[Opening SOURCE DATA section]
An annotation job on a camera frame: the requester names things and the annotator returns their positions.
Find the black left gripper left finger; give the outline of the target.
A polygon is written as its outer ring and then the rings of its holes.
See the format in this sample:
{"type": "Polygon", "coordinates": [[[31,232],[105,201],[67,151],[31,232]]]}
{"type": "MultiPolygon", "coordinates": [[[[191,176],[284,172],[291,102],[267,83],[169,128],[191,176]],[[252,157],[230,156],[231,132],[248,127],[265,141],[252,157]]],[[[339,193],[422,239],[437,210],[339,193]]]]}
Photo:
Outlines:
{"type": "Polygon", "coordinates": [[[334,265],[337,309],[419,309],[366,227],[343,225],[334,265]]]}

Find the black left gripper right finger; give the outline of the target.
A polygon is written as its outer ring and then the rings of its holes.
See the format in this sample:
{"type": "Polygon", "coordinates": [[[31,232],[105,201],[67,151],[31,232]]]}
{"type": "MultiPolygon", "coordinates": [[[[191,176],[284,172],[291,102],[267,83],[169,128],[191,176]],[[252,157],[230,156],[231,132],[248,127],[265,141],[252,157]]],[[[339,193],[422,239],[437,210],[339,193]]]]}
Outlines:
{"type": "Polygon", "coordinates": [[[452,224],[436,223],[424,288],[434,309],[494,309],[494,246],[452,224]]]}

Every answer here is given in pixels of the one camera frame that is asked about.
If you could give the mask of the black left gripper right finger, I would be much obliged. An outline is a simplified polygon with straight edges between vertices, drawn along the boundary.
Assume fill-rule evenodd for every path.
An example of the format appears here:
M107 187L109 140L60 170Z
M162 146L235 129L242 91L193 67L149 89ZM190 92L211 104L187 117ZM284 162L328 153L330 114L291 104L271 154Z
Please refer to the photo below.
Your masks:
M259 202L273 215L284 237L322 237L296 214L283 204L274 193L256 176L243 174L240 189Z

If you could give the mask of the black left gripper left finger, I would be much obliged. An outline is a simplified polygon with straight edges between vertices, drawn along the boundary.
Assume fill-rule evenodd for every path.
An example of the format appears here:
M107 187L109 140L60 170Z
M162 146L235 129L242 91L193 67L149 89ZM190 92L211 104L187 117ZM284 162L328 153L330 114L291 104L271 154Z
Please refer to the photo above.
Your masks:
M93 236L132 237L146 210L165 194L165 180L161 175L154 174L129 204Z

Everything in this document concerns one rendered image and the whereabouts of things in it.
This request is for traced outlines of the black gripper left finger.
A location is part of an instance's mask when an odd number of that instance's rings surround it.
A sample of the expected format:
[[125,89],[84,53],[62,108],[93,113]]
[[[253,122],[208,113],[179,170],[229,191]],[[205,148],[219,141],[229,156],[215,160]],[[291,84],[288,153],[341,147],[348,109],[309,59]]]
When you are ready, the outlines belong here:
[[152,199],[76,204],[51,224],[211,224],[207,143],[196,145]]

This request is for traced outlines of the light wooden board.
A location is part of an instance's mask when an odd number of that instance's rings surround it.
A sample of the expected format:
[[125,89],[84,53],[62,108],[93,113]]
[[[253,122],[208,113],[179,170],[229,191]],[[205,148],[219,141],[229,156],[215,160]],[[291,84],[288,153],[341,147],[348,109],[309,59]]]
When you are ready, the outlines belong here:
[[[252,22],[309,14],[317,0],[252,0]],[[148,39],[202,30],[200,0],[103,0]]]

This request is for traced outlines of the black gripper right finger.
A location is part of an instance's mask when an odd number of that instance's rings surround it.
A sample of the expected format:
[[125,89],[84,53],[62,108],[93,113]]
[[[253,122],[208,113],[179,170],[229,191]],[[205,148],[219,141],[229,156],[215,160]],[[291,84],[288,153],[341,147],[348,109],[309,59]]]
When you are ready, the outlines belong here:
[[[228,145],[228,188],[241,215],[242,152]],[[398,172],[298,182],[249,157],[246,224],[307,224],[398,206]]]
[Closing SOURCE DATA section]
[Opening SOURCE DATA section]
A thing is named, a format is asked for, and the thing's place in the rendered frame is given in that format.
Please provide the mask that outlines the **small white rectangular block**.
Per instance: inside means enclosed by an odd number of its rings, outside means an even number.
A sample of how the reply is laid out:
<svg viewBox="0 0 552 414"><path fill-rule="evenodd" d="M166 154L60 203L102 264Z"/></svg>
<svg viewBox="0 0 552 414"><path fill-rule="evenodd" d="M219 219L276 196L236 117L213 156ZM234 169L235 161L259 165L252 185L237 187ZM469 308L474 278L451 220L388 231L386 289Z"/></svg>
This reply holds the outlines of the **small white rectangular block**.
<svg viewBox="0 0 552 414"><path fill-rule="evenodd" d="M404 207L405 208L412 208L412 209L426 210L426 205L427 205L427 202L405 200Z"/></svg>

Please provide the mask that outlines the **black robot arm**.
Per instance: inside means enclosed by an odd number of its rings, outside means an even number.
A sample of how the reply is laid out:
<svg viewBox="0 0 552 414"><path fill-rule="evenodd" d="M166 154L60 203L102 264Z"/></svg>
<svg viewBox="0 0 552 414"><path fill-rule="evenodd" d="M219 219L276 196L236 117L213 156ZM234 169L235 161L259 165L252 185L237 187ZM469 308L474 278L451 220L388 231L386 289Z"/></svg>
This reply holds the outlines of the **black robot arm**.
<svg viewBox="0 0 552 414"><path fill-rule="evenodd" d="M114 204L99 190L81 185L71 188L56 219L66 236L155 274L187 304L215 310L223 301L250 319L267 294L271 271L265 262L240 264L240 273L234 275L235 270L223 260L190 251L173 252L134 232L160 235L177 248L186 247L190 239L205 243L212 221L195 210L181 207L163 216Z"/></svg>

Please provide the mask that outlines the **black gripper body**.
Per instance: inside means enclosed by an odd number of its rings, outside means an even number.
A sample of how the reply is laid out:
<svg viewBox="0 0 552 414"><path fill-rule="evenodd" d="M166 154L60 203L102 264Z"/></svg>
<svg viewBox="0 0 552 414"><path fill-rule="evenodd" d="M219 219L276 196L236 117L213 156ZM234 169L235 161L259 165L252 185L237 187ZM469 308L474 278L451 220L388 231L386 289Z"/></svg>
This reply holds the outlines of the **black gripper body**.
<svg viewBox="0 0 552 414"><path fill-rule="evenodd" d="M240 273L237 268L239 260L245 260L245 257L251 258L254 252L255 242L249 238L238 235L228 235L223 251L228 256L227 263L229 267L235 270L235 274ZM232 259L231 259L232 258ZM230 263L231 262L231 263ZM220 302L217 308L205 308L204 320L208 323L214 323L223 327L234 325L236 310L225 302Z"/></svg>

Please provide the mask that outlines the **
[Closing SOURCE DATA section]
ACTIVITY ▸ Look back at the entries above and repeat, unchanged, every line from the line holding "An annotation job" through the line holding "Every answer here".

OUTPUT OF THE EXERCISE ▸
An annotation job on a camera frame: the requester names things and the annotator returns their positions.
Find the black left gripper left finger; give the outline of the target.
A polygon is written as its outer ring and then the rings of its holes.
See the format in this sample:
{"type": "Polygon", "coordinates": [[[31,232],[105,201],[67,151],[31,232]]]}
{"type": "MultiPolygon", "coordinates": [[[[191,176],[284,172],[291,102],[267,83],[169,128],[191,176]],[[252,157],[230,156],[231,132],[248,127],[265,141],[252,157]]],[[[339,193],[422,239],[437,210],[339,193]]]]}
Photo:
Outlines:
{"type": "Polygon", "coordinates": [[[334,265],[337,309],[419,309],[366,227],[343,225],[334,265]]]}

Find the black left gripper right finger; give the outline of the target.
A polygon is written as its outer ring and then the rings of its holes.
See the format in this sample:
{"type": "Polygon", "coordinates": [[[31,232],[105,201],[67,151],[31,232]]]}
{"type": "MultiPolygon", "coordinates": [[[[191,176],[284,172],[291,102],[267,83],[169,128],[191,176]],[[252,157],[230,156],[231,132],[248,127],[265,141],[252,157]]],[[[339,193],[422,239],[437,210],[339,193]]]]}
Outlines:
{"type": "Polygon", "coordinates": [[[452,224],[436,223],[424,288],[434,309],[494,309],[494,246],[452,224]]]}

Every answer here is given in pixels of the one camera frame that is asked about.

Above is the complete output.